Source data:
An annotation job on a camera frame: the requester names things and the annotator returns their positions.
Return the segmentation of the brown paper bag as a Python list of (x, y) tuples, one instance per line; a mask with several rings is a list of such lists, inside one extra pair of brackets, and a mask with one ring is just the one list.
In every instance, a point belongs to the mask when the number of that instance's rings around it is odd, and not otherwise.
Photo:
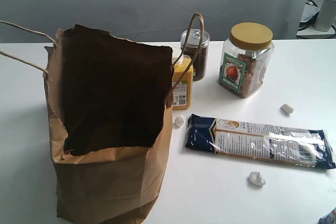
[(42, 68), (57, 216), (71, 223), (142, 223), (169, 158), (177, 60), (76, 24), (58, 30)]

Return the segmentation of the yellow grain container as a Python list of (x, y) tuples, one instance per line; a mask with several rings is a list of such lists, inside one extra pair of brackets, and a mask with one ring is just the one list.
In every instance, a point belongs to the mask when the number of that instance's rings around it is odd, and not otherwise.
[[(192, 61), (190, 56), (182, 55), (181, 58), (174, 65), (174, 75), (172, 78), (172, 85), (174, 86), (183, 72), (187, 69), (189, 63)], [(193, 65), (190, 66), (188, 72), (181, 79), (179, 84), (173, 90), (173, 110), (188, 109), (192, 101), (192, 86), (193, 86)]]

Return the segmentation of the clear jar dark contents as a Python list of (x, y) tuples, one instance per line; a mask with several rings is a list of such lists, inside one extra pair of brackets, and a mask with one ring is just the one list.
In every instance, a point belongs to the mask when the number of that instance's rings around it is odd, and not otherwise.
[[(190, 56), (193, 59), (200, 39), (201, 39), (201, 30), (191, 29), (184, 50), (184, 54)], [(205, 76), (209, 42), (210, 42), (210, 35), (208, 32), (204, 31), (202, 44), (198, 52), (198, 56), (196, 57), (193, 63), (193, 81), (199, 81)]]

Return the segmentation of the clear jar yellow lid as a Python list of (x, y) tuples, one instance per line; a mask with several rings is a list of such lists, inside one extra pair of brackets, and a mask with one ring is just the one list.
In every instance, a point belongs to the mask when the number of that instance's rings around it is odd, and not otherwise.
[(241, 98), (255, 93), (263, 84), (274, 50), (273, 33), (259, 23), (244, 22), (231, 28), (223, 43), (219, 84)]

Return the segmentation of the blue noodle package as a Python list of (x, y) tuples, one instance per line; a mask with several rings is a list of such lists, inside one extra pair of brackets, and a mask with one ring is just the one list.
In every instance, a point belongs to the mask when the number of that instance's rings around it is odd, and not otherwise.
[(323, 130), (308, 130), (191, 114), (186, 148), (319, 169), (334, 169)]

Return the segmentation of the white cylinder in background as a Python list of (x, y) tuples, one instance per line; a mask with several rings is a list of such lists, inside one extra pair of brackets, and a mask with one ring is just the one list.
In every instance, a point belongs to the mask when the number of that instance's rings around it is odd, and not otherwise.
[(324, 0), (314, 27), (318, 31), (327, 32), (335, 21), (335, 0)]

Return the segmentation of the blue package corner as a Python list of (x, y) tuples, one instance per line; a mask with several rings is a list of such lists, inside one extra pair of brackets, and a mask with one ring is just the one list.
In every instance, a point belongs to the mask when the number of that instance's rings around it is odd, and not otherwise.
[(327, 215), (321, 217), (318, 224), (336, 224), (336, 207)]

### TASK STATEMENT:
Nothing but the pictures is to be left out; repeat the data exactly.

### SOLUTION:
An annotation job on a camera frame: the requester names things and the annotator returns their positions.
Return the segmentation of the brown paper bag as a Python list of (x, y) tuples, one instance per line; a mask with several rings is a list of such lists, inside one extra pair of brackets, and a mask with one ring is just the one list.
In every instance, a point belongs to the mask when the number of that instance's rings around it is odd, and not otherwise.
Photo:
[(42, 68), (57, 216), (71, 223), (142, 223), (169, 158), (177, 60), (76, 24), (58, 30)]

Return the segmentation of the yellow grain container as a Python list of (x, y) tuples, one instance per line; a mask with several rings is a list of such lists, inside one extra pair of brackets, and a mask with one ring is just the one list.
In every instance, a point belongs to the mask when the number of that instance's rings around it is odd, and not otherwise.
[[(192, 61), (190, 56), (182, 55), (181, 58), (174, 65), (174, 75), (172, 78), (172, 85), (174, 86), (183, 72), (187, 69), (189, 63)], [(193, 65), (190, 66), (188, 72), (181, 79), (179, 84), (173, 90), (173, 110), (188, 109), (192, 101), (192, 86), (193, 86)]]

Return the segmentation of the clear jar dark contents as a Python list of (x, y) tuples, one instance per line; a mask with several rings is a list of such lists, inside one extra pair of brackets, and a mask with one ring is just the one list.
In every instance, a point belongs to the mask when the number of that instance's rings around it is odd, and not otherwise.
[[(190, 56), (193, 59), (200, 39), (201, 39), (201, 30), (191, 29), (184, 50), (184, 54)], [(205, 76), (209, 42), (210, 42), (210, 35), (208, 32), (204, 31), (202, 44), (198, 52), (198, 56), (196, 57), (193, 63), (193, 81), (199, 81)]]

Return the segmentation of the clear jar yellow lid as a Python list of (x, y) tuples, one instance per line; a mask with several rings is a list of such lists, inside one extra pair of brackets, and a mask with one ring is just the one list.
In every instance, a point belongs to the mask when the number of that instance's rings around it is odd, and not otherwise.
[(241, 98), (255, 93), (263, 84), (274, 50), (273, 33), (259, 23), (244, 22), (231, 28), (223, 43), (219, 84)]

Return the segmentation of the blue noodle package as a Python list of (x, y) tuples, one instance per line; a mask with several rings is a list of such lists, inside one extra pair of brackets, and a mask with one ring is just the one list.
In every instance, a point belongs to the mask when the number of that instance's rings around it is odd, and not otherwise.
[(323, 130), (308, 130), (191, 114), (186, 148), (319, 169), (334, 169)]

Return the segmentation of the white cylinder in background as a Python list of (x, y) tuples, one instance per line; a mask with several rings is a list of such lists, inside one extra pair of brackets, and a mask with one ring is just the one list.
In every instance, a point belongs to the mask when the number of that instance's rings around it is odd, and not otherwise.
[(324, 0), (314, 27), (318, 31), (327, 32), (335, 21), (335, 0)]

Return the segmentation of the blue package corner as a Python list of (x, y) tuples, one instance per line; a mask with several rings is a list of such lists, inside one extra pair of brackets, and a mask with one ring is just the one list.
In every instance, a point belongs to the mask when the number of that instance's rings around it is odd, and not otherwise.
[(327, 215), (321, 217), (318, 224), (336, 224), (336, 207)]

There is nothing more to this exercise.